Because I can’t resist I will say I find it interesting that Rob Ford has said he can’t change “the way he is” when asked why he won’t attend Pride and doesn’t want to fly the flag at the city hall. I wonder if he is referring to his substance abuse problems, ineptitude as mayor or his inability to not get caught doing something idiotic in front of a camera and not just his clear bias against all that the flag represents.
In spite of the current circus that is Toronto’s local governance, the city is in general an accepting and inclusive one.
I am glad to see that Moose Jaw has also taken steps to be more accepting.
I applaud people like Jim Tenford and Joe Wickenhauser for their efforts to make sure that Moose Jaw is an accepting place.
That being said, the city as a whole still has work to do, and it starts with realizing a few basic things.
We are taught never to discriminate or treat people with less respect than any human being deserves no matter how inherently different they are from ourselves and that should not change on this issue. So why then would we judge people for who they were born attracted to or what gender they identify with?
There are still people who are afraid to openly be themselves for fear of judgement or repercussions at their workplace or in the community.
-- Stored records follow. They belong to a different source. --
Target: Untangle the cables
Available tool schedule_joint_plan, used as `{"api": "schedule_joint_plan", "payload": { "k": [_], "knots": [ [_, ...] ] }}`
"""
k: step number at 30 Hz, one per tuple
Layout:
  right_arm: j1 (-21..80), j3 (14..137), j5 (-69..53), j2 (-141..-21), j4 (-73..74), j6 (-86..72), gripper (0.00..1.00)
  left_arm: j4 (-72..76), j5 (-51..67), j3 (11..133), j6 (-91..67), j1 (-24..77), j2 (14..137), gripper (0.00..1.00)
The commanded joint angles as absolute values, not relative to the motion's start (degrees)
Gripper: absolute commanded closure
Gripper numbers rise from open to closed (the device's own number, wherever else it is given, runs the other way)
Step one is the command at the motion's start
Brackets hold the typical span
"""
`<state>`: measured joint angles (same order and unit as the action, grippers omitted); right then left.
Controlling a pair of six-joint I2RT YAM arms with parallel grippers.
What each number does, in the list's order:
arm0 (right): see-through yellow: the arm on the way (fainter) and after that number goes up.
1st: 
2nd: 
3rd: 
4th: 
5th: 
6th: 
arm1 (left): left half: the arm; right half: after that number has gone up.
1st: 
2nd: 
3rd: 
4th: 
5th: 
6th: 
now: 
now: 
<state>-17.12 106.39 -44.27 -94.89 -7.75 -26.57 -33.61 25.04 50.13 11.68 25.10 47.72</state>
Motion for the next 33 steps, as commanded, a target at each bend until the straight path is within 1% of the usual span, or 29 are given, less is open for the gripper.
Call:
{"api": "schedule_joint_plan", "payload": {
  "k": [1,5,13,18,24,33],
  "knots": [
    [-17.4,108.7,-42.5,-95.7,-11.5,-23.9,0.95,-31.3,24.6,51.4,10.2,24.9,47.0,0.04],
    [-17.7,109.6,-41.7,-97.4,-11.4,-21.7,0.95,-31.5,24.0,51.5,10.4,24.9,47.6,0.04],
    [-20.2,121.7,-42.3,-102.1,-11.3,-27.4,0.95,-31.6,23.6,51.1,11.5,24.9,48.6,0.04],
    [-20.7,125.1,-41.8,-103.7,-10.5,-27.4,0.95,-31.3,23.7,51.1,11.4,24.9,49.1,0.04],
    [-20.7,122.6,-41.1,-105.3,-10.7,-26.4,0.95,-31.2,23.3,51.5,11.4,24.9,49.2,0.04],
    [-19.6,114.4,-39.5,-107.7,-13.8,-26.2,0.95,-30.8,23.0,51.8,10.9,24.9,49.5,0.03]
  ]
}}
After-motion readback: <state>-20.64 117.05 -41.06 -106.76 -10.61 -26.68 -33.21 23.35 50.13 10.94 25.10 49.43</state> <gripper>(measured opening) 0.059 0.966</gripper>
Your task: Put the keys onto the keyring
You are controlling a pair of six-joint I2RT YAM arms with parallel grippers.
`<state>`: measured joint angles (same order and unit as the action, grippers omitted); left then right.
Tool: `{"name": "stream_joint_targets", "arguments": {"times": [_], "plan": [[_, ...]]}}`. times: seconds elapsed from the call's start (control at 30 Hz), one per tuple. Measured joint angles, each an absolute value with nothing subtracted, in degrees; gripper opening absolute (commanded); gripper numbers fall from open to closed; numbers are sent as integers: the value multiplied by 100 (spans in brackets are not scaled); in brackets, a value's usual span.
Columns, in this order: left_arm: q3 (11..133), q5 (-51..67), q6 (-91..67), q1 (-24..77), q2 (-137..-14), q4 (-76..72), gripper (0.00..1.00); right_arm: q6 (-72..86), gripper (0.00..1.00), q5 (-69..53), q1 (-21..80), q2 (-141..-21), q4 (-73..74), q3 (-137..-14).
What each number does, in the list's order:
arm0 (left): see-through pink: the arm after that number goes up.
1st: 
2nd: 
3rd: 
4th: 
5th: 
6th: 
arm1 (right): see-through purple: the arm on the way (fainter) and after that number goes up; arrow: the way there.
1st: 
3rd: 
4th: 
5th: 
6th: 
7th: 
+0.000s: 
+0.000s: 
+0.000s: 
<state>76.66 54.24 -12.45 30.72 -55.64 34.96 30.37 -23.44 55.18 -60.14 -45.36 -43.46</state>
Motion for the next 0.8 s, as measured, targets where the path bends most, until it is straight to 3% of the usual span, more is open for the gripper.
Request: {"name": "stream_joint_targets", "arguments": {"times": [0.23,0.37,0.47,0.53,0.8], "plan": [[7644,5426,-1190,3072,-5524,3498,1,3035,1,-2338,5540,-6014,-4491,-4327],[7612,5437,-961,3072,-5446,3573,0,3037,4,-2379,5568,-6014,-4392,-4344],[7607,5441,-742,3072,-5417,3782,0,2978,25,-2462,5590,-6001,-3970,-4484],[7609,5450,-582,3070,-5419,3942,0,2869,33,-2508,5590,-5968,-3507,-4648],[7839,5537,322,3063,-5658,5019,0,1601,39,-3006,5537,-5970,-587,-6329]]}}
People give all kinds of justifications as to why they think this type of inequality is fair. Some people cite religious reasons for their discrimination, and for some it is just ignorance.
The cure for both of these, in my humble opinion, is education. We have freedom of religion but it cannot also infringe on the rights or safety of others. That includes the right to marry.
Obviously I am not speaking about every church, religious person or faith but there are a select few who forget the Golden Rule when it comes to interacting and speaking on the topic of the LGBT community.
We have freedom of speech and we should never hinder that, but I think that it comes with the responsibility of first making sure as much as possible that the opinions we voice are informed ones.
At least then, when people spout hateful opinions based on prejudice or out-dated dogma we know to dismiss those opinions for what they are.
While same-sex marriage is legal and rightfully so, there is still stigma, violence and prejudice that needs to be addressed before Moose Jaw, or any city or country for that matter can truly call itself progressive. I only hope the spotlight now being put on the atrocities happening in Russia puts pressure on its government to end the oppression of LGBT people in that part of the world.
Human rights should apply to all humans and that is what it boils down to.
On this topic there is so much more I wish I could squeeze into this column. As we continue to watch what unfolds abroad and at home, as always feel free to send me an email to continue this important discussion.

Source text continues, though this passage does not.